De cette trame romanesque inspirée d'un fait réel, Marta Morazzoni tire le portrait d'une jeune fille puis d'une femme éprise d’authenticité. Roman d'amour et d'aventure, la Note secrète est aussi le reflet d'une époque et de ses moeurs à travers le regard acéré de l'auteur qui n'hésite pas à dénoncer les travers de l'église, du pouvoir politique ou de la société italienne et anglaise. 

On appréciera particulièrement le style de Marta Morazzoni qui n'hésite pas à intervenir et à ponctuer son texte de nombreux inserts personnels, ne se contentant pas d'être une simple narratrice mais faisant entendre, elle aussi, sa voix.

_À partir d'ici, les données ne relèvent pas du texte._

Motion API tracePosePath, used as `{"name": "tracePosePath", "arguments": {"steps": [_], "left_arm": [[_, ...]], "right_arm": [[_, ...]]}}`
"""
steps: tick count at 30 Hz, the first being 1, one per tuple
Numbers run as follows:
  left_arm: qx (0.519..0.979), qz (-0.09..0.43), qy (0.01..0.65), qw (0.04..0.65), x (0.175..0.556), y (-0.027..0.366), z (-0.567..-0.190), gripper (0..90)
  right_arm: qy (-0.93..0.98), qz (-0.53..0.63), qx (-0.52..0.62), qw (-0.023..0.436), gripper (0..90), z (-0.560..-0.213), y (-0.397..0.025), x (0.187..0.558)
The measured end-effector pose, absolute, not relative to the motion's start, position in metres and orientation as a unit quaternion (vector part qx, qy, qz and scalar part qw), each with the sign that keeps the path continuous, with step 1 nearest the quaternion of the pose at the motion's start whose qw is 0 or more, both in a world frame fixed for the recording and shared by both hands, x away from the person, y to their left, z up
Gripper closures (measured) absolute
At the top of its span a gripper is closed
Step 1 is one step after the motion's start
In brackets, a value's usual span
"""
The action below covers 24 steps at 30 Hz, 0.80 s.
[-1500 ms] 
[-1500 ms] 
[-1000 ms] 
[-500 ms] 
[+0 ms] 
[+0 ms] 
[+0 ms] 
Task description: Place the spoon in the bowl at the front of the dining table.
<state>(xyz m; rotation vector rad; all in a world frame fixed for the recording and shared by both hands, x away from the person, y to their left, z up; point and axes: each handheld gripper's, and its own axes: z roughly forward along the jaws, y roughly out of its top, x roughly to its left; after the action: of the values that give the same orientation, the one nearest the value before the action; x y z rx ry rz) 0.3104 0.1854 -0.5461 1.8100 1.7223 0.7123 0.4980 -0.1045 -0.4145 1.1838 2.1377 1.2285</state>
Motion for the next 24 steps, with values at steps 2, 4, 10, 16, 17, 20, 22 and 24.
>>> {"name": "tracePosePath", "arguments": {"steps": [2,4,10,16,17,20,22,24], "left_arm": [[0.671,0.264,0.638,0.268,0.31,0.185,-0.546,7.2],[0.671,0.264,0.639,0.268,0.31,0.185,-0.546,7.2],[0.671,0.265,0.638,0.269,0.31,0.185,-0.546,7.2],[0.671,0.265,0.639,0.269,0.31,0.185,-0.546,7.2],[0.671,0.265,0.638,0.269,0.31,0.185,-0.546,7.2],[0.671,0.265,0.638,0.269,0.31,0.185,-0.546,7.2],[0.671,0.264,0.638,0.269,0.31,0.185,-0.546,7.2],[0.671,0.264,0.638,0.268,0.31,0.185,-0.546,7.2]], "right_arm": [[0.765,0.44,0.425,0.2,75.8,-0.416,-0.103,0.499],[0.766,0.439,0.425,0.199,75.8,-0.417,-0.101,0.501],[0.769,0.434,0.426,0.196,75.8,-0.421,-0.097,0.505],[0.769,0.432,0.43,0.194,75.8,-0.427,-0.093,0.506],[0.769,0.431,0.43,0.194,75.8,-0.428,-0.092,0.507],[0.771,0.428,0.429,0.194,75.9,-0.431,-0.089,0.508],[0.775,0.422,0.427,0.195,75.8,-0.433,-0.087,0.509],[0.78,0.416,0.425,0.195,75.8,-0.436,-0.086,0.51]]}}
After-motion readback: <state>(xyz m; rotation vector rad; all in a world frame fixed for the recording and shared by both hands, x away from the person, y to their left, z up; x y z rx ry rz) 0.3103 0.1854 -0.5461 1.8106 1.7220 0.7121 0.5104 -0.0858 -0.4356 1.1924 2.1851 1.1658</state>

Pour écouter le Stabat Mater, cliquez ici

dimanche 7 février 2016

L'histoire la plus incroyable de votre vie

Chitra Banerjee Divakaruni
Traduit de l'anglais (Inde) par Mélanie Basnet
Picquier Poche


Ils sont neuf inconnus réunis dans une même attente au service des visas d'un consulat indien aux Etats-Unis. Alors qu'ils espèrent être appelés au guichet, un tremblement de terre se produit, détruisant en partie le bâtiment dans lequel ils se trouvent. Heureusement, aucun d'entre eux n'est grièvement blessé mais, dans l'impossibilité de sortir, une urgence s'impose : organiser leur survie. Dans un premier temps, ce sont surtout les besoins élémentaires qui les occupent : se nourrir, s'hydrater, se mettre à l'abri d'un éventuel éboulement...

Commence alors une longue attente où peu à peu, sous l'effet de l'anxiété, les esprits s'échauffent. Afin de ramener un peu de calme et d'occuper le temps, l'un d'entre eux propose que chacun raconte une histoire. Mais pas n'importe laquelle : l'histoire la plus incroyable de leur vie, ce moment particulier qui a profondément modifié le cours de leur existence.

Amours contrariées, enfance traumatisante, tentative de suicide... tous se dévoilent peu à peu, livrant à de parfaits inconnus la part la plus intime de leur être. Dans ce lieu dont ils ne savent pas s'ils sortiront vivants, chacun écoute avec le plus profond respect, faisant fi des différences de cultures, de religions... L'empathie qu'ils développent modifie profondément leur perception de ces heures difficiles. 

Ce huis clos que l'on imaginerait sans difficulté sur une scène de théâtre se lit d'une traite tant l'auteur a su rendre attachantes les narrations de ses personnages. En filigrane, la question de la délivrance constitue une sorte de point d'orgue mais c'est surtout le pouvoir des mots - véritables guérisseurs de l'âme - qui donne toute sa force au récit.